Causes of Genetic Variation

Mutations, which are changes in the DNA sequence of an individual. Mutations may alter the function of the gene and resultant proteins.

Sex and recombination: During sex, characteristics and genes from one parent and mixed with genes from the other parent to and create a hybrid. As generations go by, genetic material is mixed and combined in various ways resulting in offspring that are widely different from their parents.

Gene flow: Through processes such as migration. Gene flow introduces genes and traits that did not previously exist in the population.

The diagram illustrates the development of a mutation followed by selection against the mutation. (Source: Wikipedia, CC BY-SA 3.0, No alterations made)

The Peppered moth example

The evolution of the peppered moth is a classic example of natural selection. It is an evolutionary example of color change in the moth population as a consequence of air pollution during the Industrial Revolution resulting in the increase in the frequency of dark-colored moths. Later, when pollution was reduced, the light-colored moth became most prevalent.

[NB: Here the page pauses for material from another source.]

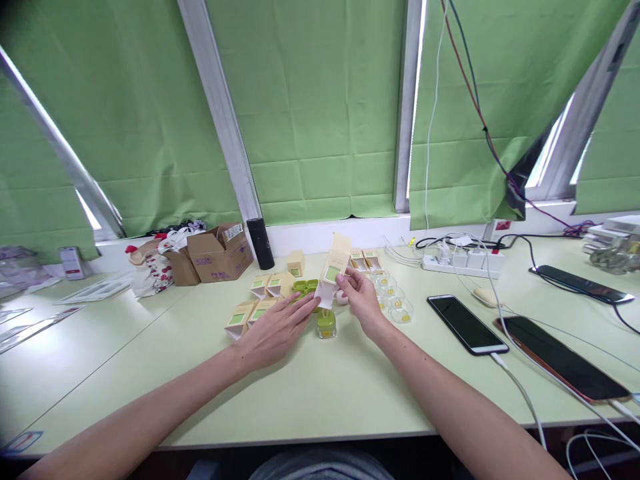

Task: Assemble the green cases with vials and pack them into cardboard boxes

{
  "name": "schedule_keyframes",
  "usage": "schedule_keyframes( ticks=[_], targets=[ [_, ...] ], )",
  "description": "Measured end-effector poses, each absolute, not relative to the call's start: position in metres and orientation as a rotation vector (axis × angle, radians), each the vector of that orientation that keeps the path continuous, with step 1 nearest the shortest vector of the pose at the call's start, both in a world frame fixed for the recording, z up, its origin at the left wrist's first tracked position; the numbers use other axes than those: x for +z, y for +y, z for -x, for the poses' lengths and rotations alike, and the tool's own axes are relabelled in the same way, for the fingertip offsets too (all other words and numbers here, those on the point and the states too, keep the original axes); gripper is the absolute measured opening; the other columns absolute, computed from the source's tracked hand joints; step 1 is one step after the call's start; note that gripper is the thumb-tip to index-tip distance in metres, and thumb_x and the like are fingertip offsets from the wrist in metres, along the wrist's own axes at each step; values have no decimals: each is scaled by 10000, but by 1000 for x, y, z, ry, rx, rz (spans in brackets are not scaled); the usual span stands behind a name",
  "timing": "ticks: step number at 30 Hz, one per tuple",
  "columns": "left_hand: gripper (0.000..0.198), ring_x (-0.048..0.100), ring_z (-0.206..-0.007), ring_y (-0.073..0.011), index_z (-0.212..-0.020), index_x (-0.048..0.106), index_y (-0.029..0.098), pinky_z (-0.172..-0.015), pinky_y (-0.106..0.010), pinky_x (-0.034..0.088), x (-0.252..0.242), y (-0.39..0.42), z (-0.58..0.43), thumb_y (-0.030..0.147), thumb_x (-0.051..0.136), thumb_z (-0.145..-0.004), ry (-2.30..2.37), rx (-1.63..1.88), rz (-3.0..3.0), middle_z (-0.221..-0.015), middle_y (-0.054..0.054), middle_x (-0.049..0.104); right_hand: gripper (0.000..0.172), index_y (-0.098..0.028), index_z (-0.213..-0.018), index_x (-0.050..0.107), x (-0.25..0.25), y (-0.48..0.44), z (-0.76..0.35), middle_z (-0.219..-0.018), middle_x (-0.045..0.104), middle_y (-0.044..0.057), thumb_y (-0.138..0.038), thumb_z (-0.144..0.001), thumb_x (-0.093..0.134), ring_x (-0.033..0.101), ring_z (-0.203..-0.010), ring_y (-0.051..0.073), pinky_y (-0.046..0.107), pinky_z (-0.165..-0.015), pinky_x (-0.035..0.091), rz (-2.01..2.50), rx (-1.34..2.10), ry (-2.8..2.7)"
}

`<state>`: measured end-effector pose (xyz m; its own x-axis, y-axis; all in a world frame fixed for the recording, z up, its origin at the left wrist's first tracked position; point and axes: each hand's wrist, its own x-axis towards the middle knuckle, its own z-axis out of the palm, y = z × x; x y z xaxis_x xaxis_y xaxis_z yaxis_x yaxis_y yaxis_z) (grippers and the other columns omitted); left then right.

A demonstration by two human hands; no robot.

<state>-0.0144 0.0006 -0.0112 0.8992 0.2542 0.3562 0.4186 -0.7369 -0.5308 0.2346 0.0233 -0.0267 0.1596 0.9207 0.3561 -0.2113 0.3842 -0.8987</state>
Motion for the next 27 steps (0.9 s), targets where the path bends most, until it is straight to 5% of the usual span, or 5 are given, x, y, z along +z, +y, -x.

The light coloured vs black/dark coloured moth. (Source: Wikipedia, CC BY-SA 3.0, No alterations made)

Selective Breeding / Artificial Selection

Artificial selection is when humans select individuals with the desirable characteristics to use for breeding to produce offspring with even better performance in the desirable characteristics.



Types of Selection

Apart from Natural vs Artificial selection, selection can also be categorized according to the outcomes. In this case, there are three types of selection.

  • Directional selection, where a single extreme phenotype is favored eg. black coat colored angus cattle.
  • Stabilizing selection, where the intermediate phenotype is favored over the extreme traits on both sides.
  • Disruptive selection, where both extreme phenotypes are favored over the intermediate.

In this figure, A represents the distribution of the trait before selection, while B represents the trait after selection. (Source: Wikipedia, CC BY-SA 3.0, No alterations made)

Jean-Baptiste Lamarck

Lamarck is generally remembered for the theory of inheritance of acquired characteristics, called Lamarckism, soft inheritance, or use/disuse theory. Lamarck hypothesized that organisms change because they need to change. For example, snakes needed to crawl through small space so legs were scrapped off. Organs that are used remains strong while disused organs are weakened and disappears. Lamarckism also added that traits acquired in an individual's life-time could be passed on to offspring. for example, masters of the piano pass on skills to offspring.